La noche antes de volver al garaje del señor Hernández, don Miguel no despertó
al darse la vuelta en el callejón, si no junto al despertador de las 5 de la
mañana y el señor Hernández blandiendo el martillo directo hacia su cara.
Durante
sus días de mal sueño, don Miguel había guardado el martillo en el cajón más
alto de la cocina, en donde, además de ser difícil de alcanzar gracias a su
estatura, no pasaba mucho tiempo. Se fue olvidando de el poco a poco. Cuando
descubrió que su perseguidor era el señor Hernández, un impulso que sintió sobrenatural
lo llevó a buscar el martillo. Recordó al instante donde estaba, y casi rompe
la vajilla cara al intentar cogerlo. No le importó.
Llegó
corriendo a casa del señor Hernández, golpeó la puerta hasta que por fin se la
abrieron. El señor Hernández llevaba la barba descuidada y los ojos ojerosos,
pero aun viéndose tan cansado, el hombre imponía. Le dio el paso a don Miguel,
sin percatarse del martillo a plena vista en su mano derecha. En cuanto se
cerró la puerta, don Miguel dejó salir toda la ira que había acumulado. Este
era el hombre que lo había atormentado durante tanto tiempo. Algo poderoso tomó
el control, pero don Miguel disfrutó cada segundo después del primer golpe seco
del martillo en la sien del señor Hernández.
El hueso
crujió y un chorro de sangre acompañó la caída de la víctima. Fue tan inhumana
la carnicería que don Miguel no paró cuando los gritos y las manos luchando por
cobertura se detuvieron. Aquello sucedió a los pocos minutos. Don Miguel,
descontrolado por la rabia, siguió golpeando el cuerpo hasta que el sol se
cansó de la violencia y se escondió para dar paso a la noche. Exhausto, se dejó
caer al lado del cadáver, el martillo sucio en sus manos. Decidió limpiarlo y
ducharse antes de volver a casa. Se sentía tranquilo. Relajado.
Su mujer
le preguntó apenas llegó que era lo que había sucedido, que por qué estaba tan
feliz.
— No importa— le dijo—, creo que, por primera
vez en semanas, no voy a tener pesadillas.

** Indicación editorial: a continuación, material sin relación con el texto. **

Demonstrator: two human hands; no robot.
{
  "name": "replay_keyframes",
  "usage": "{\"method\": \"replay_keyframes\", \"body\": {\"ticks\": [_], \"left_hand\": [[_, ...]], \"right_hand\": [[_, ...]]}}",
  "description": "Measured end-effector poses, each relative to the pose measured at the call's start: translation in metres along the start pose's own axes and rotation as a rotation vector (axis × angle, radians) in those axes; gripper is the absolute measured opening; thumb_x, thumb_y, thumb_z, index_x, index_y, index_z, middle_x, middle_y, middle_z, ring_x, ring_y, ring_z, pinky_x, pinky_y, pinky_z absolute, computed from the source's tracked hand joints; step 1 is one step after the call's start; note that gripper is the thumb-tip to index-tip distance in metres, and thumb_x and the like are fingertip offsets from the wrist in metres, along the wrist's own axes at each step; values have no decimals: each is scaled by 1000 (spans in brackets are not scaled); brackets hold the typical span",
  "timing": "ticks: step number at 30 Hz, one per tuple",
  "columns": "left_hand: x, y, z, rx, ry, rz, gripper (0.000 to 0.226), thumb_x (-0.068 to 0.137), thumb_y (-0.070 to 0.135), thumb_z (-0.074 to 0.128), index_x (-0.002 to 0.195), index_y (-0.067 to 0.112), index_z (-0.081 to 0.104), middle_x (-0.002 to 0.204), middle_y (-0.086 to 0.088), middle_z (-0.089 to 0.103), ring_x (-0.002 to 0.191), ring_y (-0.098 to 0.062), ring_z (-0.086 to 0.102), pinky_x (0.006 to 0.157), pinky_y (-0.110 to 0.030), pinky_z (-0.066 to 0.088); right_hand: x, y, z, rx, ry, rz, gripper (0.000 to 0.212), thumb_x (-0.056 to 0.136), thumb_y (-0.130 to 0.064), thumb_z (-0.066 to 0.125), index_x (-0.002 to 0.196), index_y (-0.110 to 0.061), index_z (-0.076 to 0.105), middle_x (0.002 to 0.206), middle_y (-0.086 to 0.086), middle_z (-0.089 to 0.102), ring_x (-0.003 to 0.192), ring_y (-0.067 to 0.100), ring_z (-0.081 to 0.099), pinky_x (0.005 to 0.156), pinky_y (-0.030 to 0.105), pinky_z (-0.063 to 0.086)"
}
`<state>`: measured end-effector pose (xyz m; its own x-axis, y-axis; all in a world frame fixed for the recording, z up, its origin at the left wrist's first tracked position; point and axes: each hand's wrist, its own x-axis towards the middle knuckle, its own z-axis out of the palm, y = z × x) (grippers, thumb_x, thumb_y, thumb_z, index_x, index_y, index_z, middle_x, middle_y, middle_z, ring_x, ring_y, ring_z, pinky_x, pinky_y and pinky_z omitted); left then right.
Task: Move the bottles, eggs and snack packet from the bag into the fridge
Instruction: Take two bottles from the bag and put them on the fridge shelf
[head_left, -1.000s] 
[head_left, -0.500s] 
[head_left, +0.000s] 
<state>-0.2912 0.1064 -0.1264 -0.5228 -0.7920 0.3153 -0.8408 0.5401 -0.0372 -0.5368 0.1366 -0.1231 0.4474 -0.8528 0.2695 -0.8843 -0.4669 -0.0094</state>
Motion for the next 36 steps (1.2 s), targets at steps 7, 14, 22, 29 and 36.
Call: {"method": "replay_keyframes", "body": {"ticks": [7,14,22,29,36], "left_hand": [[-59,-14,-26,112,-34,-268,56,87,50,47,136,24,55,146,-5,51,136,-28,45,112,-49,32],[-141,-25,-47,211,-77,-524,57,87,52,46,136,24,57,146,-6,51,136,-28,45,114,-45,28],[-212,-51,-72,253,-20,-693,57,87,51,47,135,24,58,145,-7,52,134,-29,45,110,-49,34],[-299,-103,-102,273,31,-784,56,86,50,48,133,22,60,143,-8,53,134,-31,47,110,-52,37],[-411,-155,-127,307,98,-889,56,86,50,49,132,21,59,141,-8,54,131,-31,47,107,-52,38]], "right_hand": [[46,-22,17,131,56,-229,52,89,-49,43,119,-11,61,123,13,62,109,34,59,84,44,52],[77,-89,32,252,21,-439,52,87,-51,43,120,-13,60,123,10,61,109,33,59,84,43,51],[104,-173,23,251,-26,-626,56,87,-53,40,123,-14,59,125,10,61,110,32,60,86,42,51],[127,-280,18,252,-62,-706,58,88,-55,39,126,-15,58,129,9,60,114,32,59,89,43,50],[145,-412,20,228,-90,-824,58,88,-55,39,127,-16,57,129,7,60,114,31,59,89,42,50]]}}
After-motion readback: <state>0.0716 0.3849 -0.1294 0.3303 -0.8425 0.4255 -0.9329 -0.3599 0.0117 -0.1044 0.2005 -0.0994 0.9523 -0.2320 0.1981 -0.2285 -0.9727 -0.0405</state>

Y no las tuvo. Si se había sentido pleno al haber asesinado al señor
Hernández, los gritos agonizantes y en busca de misericordia de su familia, lo
enloquecieron de placer. La ira lo dominaba. El poco miedo que sentía era el de
saber que lo que hacia lo disfrutaba. Se encontraba en el garaje de su casa. Se
hizo difícil caminar hacia su hija aterrorizada y acuclillada en una esquina
sin pisar la sangre de la madre, no quería ensuciar sus zapatos. El martillo
goteaba. No requirió de mucha fuerza para que el lloriqueo acabara. Agotado se
quedó junto los cadáveres, ya consciente de que soñaba, esperando despertar. La
alarma de las 5 de la mañana sonó. Don Miguel abrió los ojos. Nada había sido
un sueño. Su familia yacía muerta y el martillo ahora estaba colgado en la
pared de su garaje. Al verlo, supo que seguía sin haber tocado clavo alguno.